'Aussie Taliban' to get his day in court
The imprisonment of David Hicks has stoked anti-American sentiment in the longtime US-ally nation.
from the March 26, 2007 edition
Page 2 of 3
Hicks’s lawyer: previous trial ‘illegal’
Hicks’s outspoken American military lawyer, Maj. Michael Mori of the Marines, has made so many visits to Australia that he
has become something of a celebrity.
Major Mori says that Hicks has already been through one “illegal” trial procedure. After being originally charged with attempted murder, conspiracy to commit war crimes, and aiding the enemy, he was set to face a military tribunal in November 2005.
But the US Supreme Court intervened and in June last year ruled that the military commission system was illegal because it
contravenes the Geneva Conventions.
Mori says his client fears he has no chance of a fair trial. “[Hicks] will be in the same room where the illegal trial was
held. What hope does that offer him?” he said this week.

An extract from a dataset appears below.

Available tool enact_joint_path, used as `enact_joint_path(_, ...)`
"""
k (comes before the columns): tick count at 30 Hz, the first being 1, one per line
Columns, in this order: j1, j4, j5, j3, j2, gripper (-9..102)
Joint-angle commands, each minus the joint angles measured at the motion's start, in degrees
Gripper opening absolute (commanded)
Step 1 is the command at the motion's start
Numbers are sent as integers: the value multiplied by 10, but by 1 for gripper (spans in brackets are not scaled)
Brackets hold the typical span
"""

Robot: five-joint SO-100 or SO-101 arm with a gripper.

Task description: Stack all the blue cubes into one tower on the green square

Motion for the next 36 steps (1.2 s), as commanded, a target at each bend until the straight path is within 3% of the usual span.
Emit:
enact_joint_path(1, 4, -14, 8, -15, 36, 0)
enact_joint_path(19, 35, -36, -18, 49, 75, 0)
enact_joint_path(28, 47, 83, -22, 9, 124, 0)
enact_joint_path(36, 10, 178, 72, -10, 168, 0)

The lawyer representing Hicks in Australia, David McLeod, says the years of delay and months in solitary confinement in a
tiny cell have driven the former kangaroo skinner to the brink of mental collapse.
“Everything is as bad as it can be for David Hicks. He’s the longest-serving prisoner of war in Australian history. His treatment
has been shameful and lamentable,” says Mr. McLeod.
“Who arrested him? The Department of Defense. Who interned him? The Department of Defense. Who charged him? The Department
of Defense. Where’s the separation of powers? There is none,” says McLeod.